Как-то в класс пришла классная руководительница Тамара Фёдоровна и сообщила, что скоро у них будут уроки черчения и рисования. Вести их поручено новому учителю Ивану Аристарховичу, их земляку. Он недавно вернулся из Ленинграда, где учился последние два года.

Рисование назначили в среду последним уроком. В класс вошли Тамара Фёдоровна и новый учитель. Был он долговязый, худой, пиджак на нём болтался, как на вешалке. Чуть растерянная улыбка освещала продолговатое бледное лицо со впалыми щеками. Тамара Фёдоровна представила учителя классу, а сама присела на заднюю парту.

Иван Аристархович, слегка сутулясь, прошёлся перед партами, кашлянул в кулак, посмотрел на класс и улыбнулся.

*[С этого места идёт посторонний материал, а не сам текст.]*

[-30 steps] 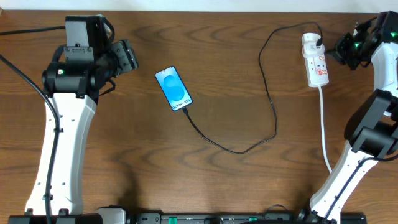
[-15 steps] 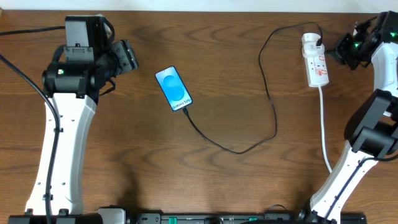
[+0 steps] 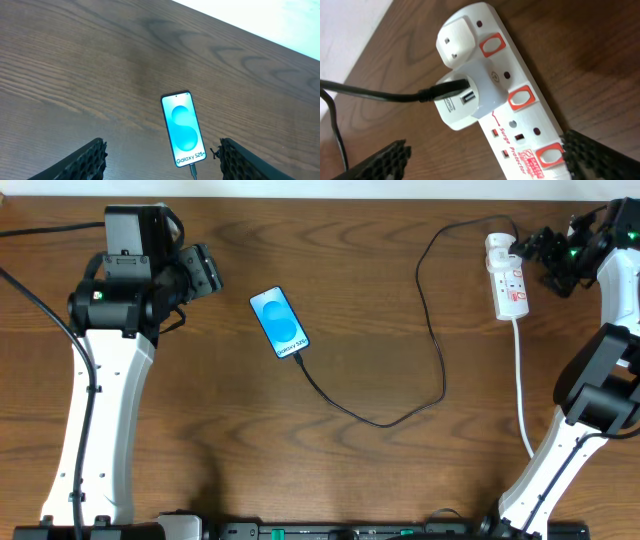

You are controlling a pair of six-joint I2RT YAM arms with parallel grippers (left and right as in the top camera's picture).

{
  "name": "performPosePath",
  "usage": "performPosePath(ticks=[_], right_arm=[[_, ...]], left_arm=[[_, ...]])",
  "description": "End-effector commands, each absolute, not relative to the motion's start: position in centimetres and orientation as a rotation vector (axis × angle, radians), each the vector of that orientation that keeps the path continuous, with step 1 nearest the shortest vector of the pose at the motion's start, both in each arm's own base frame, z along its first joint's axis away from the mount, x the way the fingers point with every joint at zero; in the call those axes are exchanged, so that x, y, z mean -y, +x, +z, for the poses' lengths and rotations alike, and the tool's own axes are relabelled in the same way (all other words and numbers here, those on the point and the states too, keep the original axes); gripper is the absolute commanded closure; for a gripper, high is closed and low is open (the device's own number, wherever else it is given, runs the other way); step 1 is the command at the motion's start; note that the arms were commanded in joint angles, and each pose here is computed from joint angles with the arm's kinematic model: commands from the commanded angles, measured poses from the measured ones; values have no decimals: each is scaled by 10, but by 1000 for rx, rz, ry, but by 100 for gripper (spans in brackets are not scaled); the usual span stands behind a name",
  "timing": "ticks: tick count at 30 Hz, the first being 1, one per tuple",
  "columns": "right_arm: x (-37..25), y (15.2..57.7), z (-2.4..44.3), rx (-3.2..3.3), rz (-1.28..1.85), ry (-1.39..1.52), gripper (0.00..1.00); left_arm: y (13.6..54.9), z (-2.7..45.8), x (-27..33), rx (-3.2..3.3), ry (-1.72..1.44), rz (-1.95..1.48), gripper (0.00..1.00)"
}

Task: Plug charger to phone and switch on socket
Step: 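Open the right gripper and shift it right of the strip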

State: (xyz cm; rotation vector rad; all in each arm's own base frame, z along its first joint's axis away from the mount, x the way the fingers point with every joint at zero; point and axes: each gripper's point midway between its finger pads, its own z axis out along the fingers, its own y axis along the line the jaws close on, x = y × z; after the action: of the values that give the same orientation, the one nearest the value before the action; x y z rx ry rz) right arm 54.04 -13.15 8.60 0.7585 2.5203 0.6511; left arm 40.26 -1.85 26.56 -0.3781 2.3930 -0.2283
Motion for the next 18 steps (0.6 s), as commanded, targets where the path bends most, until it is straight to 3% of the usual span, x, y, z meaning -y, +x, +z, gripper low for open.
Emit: performPosePath(ticks=[1,18], right_arm=[[131,547,91,-2500,659,733,1],[133,550,93,-2473,669,778,1]], left_arm=[[404,263,14,-2399,-380,-205,27],[404,263,14,-2399,-380,-204,27]])
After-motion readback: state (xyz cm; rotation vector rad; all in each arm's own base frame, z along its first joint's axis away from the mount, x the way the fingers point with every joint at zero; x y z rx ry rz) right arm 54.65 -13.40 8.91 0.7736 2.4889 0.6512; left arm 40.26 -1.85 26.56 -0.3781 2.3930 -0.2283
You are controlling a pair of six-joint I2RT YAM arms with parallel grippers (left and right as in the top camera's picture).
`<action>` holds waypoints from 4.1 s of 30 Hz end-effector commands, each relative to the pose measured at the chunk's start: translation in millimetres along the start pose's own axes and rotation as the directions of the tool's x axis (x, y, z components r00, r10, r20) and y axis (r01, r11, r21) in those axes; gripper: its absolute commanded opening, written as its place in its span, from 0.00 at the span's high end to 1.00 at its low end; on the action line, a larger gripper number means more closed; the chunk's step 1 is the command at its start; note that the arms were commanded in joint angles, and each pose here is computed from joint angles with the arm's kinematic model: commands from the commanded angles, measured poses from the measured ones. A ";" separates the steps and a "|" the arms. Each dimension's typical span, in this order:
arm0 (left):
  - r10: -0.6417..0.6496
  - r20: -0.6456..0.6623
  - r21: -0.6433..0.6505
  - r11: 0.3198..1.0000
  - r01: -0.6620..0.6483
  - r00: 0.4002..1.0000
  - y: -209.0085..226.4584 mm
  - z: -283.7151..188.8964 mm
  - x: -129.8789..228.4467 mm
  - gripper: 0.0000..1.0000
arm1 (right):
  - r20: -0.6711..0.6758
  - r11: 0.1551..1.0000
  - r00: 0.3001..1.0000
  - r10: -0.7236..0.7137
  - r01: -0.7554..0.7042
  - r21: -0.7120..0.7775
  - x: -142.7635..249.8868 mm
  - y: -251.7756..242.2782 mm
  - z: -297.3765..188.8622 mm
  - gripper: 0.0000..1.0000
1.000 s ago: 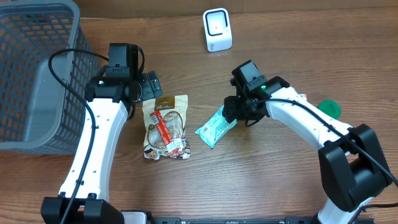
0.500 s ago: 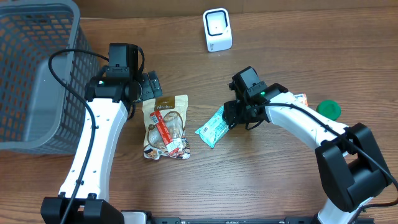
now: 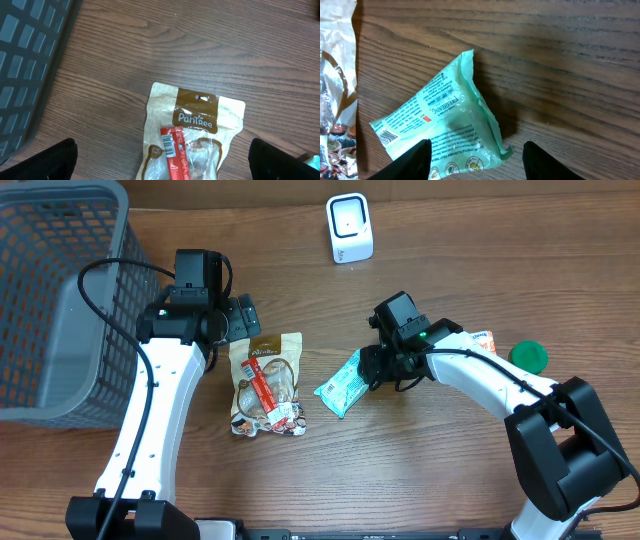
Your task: Scan the item barcode
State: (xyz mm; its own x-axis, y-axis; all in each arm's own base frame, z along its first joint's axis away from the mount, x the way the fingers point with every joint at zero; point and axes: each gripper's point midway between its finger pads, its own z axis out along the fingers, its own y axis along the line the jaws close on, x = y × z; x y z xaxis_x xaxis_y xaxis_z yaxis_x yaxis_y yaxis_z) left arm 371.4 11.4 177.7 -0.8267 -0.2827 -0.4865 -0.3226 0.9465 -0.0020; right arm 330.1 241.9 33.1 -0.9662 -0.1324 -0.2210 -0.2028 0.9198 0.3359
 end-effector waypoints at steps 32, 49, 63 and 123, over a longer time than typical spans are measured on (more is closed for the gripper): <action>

— Зимой сорок второго мы держали оборону под Ленинградом, — не торопясь начал он. — Как сейчас помню, появились в наших блиндажах плакаты и среди них один, на котором был изображён ленинградский мальчонка примерно ваших лет. Стоит возле фрезерного станка, в кепчонке, в пиджаке с отцовских плеч, сам-то ростом с вершок — так подставил под ноги пустые ящики. Выраженье — самое серьёзное, весь в работе. На груди медаль — «За доблестный труд». А внизу надпись: «Всё для фронта! Василий Васильевич». Глядим мы с бойцами на этого Василия Васильевича, а в глазах слёзы пополам с улыбкой. Можете себе представить, какие чувства кипели в нас. Да неужели, думаем, позволим фашистской нечисти глумиться над такими людьми. Да никогда в жизни! — рубанул кулаком по воздуху учитель. Спохватившись, он улыбнулся классу, как бы прося у ребят прощения за свою горячность.

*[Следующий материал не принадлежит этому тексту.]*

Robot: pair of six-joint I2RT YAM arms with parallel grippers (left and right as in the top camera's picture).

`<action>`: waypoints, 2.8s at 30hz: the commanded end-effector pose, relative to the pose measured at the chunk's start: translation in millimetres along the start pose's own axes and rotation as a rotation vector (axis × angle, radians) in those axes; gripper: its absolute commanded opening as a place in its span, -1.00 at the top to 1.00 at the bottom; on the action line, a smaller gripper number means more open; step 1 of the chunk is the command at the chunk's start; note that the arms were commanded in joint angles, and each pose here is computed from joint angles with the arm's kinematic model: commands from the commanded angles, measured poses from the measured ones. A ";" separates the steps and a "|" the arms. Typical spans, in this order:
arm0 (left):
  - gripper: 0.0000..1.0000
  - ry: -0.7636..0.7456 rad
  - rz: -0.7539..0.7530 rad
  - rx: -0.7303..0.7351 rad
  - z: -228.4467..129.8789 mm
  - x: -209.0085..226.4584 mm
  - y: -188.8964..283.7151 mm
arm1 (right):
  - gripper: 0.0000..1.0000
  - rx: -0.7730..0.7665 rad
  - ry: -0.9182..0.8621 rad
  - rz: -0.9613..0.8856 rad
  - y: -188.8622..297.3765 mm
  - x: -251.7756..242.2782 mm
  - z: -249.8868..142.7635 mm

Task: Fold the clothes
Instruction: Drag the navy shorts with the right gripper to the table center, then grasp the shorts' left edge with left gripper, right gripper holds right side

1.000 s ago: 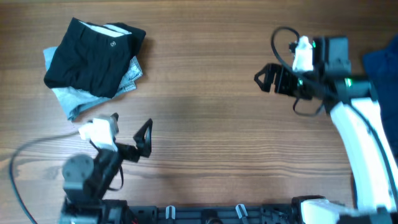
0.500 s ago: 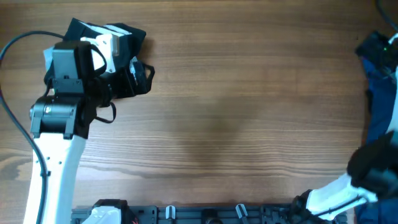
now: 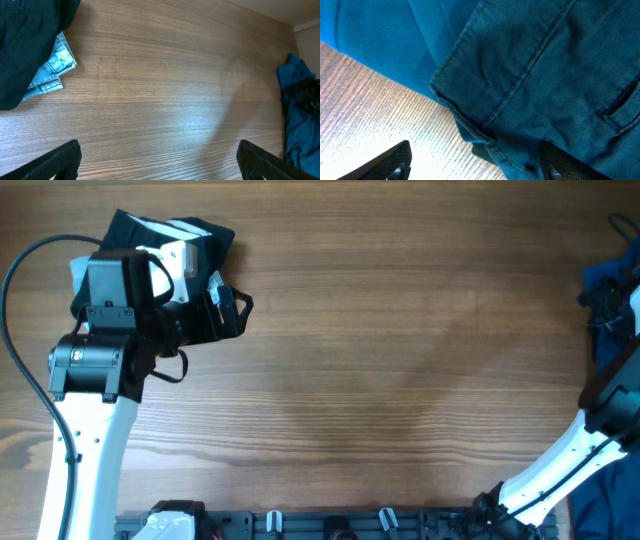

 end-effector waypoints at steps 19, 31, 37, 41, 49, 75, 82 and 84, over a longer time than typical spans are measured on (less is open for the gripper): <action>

— Да, ребята, вот так воевали наши художники с заклятым фашизмом. Пламенным плакатом, огневой листовкой, гневной картиной. В нашей великой победе есть и их вдохновенный труд.

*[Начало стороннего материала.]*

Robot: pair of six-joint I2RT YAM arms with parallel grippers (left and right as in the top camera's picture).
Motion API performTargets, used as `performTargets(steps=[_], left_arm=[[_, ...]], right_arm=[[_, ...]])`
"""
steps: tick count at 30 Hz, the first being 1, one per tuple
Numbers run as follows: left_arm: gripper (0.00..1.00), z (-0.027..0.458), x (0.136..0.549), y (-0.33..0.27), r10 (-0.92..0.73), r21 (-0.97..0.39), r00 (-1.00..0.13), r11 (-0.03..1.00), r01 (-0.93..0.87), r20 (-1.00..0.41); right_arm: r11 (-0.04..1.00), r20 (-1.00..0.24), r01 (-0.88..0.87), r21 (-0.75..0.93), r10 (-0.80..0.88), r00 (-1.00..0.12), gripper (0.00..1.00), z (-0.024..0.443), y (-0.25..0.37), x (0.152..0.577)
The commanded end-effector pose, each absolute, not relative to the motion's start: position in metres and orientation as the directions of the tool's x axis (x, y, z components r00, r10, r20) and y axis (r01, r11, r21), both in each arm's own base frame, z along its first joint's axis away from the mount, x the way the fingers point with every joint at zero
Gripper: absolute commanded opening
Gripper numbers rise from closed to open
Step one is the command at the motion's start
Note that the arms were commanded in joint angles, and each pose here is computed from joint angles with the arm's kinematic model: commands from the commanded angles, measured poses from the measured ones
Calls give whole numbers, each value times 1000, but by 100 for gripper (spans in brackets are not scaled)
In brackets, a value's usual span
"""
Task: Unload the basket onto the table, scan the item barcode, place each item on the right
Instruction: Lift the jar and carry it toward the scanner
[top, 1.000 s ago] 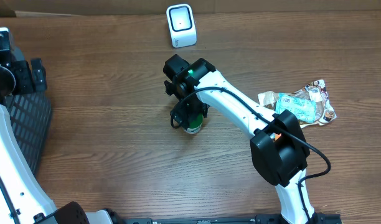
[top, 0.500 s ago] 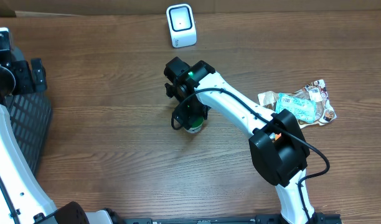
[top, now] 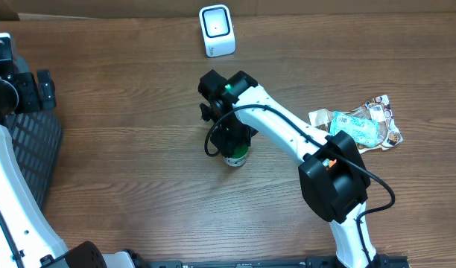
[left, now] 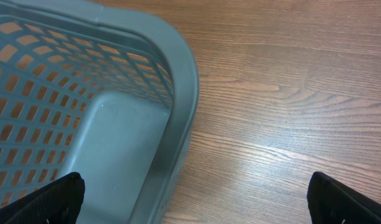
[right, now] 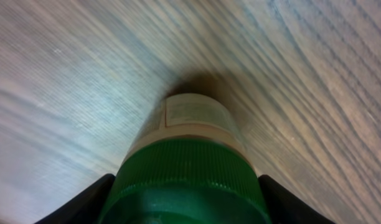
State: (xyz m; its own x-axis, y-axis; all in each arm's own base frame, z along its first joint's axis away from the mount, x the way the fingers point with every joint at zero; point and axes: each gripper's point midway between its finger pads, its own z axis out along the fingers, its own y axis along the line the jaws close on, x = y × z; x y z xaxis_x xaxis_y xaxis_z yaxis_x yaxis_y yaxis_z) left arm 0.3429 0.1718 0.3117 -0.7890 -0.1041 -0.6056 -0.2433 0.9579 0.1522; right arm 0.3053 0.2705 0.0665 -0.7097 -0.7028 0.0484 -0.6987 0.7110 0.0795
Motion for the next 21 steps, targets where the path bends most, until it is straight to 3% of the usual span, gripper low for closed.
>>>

Иван Аристархович замолчал и снова прошёлся перед партами.

— Иван Аристархович, а были у нас на Севере художники? — прервала затянувшееся молчание Люда Чуркина, сидевшая за одной партой с Гаврюшей.

— Как не быть? Были, ребята, — оживился учитель. — Они и сейчас живут среди нас. Почти у каждого из вас дома наверняка есть бабушкины прялки, короба, туески, сундучки — всякая резная и расписная утварь. Яркая роспись, тонкая затейливая резьба! А наши кружева, вышивки! Присмотритесь-ка к ним. Сколько там весёлой выдумки, щедрой фантазии, безупречного вкуса. У каждой мастерицы свои узоры, свой рисунок, свой почерк — ни с кем не спутаешь. Вы, может быть, скажете: для чего всё это надо? Для чего, спрашивается, нужно расписывать хотя бы ту же печку? Ведь она и так греет. Греть-то она греет. Да только куда краше, если печка-то разрисована, да ещё мастерски, любовно. Точно красное лето в избе — такая печь. От неё не только телу тепло, но и душе. А разве у художника не та же цель? Вот и выходит, что наши-то с вами бабушки и дедушки, отцы и матери тоже в своём роде художники.

— А у нас дедушка такой чудак, всё коней из осины режет, — сказал Венька Ляпин с задней парты.

— Вот дедушку и пригласим на уроки.

— А людей мы будем рисовать?

— Обязательно. Будем изучать анатомию человека. И зверей, и животных разных тоже будем рисовать.

— Но ведь мы проходим анатомию по естествознанию.

— О, здесь совсем другое. Не зная анатомии, строения тела, нельзя правильно нарисовать человека. Уметь — это значит понимать, знать.

— У меня ничего не получится. Я совсем не умею рисовать, — с сожалением вздохнула Люда Чуркина.

— Научишься. Если очень захочешь — научишься.

— Но у нас нет ни красок, ни кисточек.

— Достанем. Всё достанем, ребята. Кое-что у нас уже есть, а кроме того, нам обещают помогать.

— Может быть, сейчас начнём? — предложил кто-то из ребят.